Stored items from a collection

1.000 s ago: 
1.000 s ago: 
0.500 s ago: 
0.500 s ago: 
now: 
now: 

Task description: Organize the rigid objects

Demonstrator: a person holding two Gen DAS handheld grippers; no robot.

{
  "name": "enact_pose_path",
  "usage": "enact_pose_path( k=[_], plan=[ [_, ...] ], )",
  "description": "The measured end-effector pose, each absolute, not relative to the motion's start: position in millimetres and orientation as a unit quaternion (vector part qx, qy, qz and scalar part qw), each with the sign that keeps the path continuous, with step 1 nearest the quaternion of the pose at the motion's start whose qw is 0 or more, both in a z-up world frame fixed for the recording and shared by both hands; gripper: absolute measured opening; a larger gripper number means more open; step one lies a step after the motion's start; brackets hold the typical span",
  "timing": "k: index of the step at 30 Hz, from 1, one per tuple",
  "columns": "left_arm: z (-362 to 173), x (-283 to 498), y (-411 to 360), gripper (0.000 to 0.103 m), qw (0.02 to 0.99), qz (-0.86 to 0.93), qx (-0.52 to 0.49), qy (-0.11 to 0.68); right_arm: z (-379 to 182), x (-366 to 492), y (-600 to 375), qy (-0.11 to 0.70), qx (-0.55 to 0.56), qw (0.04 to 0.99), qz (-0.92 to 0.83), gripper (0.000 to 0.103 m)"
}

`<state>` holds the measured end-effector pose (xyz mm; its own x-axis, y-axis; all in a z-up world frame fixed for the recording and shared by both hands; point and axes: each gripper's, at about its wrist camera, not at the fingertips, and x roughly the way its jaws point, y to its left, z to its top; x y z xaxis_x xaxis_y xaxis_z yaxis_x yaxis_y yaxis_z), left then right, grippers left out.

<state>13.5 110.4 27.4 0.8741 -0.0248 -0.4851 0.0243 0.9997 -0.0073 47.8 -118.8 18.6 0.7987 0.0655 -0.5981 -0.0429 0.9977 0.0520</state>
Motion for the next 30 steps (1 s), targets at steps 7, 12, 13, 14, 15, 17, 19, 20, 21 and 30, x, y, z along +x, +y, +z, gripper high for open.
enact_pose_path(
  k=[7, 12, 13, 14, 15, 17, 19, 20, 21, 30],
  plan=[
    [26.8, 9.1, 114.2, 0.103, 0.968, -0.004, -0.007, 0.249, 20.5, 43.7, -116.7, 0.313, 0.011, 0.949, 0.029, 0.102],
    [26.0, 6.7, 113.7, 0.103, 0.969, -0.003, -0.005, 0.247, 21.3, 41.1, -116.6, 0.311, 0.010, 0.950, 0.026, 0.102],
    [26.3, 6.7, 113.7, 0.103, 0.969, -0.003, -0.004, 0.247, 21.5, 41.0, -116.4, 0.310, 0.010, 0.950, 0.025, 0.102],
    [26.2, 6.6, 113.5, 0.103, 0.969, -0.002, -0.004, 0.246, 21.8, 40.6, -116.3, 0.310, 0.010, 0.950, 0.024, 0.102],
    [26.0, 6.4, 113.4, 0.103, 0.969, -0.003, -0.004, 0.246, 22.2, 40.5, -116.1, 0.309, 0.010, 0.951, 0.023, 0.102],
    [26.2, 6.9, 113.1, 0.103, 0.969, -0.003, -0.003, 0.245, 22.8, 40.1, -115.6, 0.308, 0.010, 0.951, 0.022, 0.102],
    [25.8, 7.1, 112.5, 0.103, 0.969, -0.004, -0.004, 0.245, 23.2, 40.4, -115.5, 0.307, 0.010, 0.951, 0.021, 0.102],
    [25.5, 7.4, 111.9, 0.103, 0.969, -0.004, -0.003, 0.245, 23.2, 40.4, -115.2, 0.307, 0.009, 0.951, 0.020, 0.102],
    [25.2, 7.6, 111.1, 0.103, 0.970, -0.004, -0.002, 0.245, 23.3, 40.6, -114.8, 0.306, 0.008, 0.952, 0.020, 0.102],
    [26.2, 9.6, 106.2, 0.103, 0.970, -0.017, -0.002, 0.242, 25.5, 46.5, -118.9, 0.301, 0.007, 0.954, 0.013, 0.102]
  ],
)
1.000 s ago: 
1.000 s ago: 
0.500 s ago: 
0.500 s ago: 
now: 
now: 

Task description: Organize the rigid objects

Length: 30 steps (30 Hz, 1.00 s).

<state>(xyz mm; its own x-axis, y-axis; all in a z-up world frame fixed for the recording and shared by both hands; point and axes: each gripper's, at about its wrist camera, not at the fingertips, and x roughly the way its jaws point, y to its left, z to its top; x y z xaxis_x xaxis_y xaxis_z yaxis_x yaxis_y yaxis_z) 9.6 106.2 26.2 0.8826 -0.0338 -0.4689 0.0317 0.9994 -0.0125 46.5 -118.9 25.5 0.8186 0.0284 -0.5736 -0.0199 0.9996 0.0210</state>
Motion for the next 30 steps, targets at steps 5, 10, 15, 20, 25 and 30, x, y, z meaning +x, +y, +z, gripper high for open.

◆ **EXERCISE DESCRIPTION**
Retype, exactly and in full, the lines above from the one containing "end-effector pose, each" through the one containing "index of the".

◆ **ANSWER BOX**
  "description": "The measured end-effector pose, each absolute, not relative to the motion's start: position in millimetres and orientation as a unit quaternion (vector part qx, qy, qz and scalar part qw), each with the sign that keeps the path continuous, with step 1 nearest the quaternion of the pose at the motion's start whose qw is 0 or more, both in a z-up world frame fixed for the recording and shared by both hands; gripper: absolute measured opening; a larger gripper number means more open; step one lies a step after the motion's start; brackets hold the typical span",
  "timing": "k: index of the step at 30 Hz, from 1, one per tuple",

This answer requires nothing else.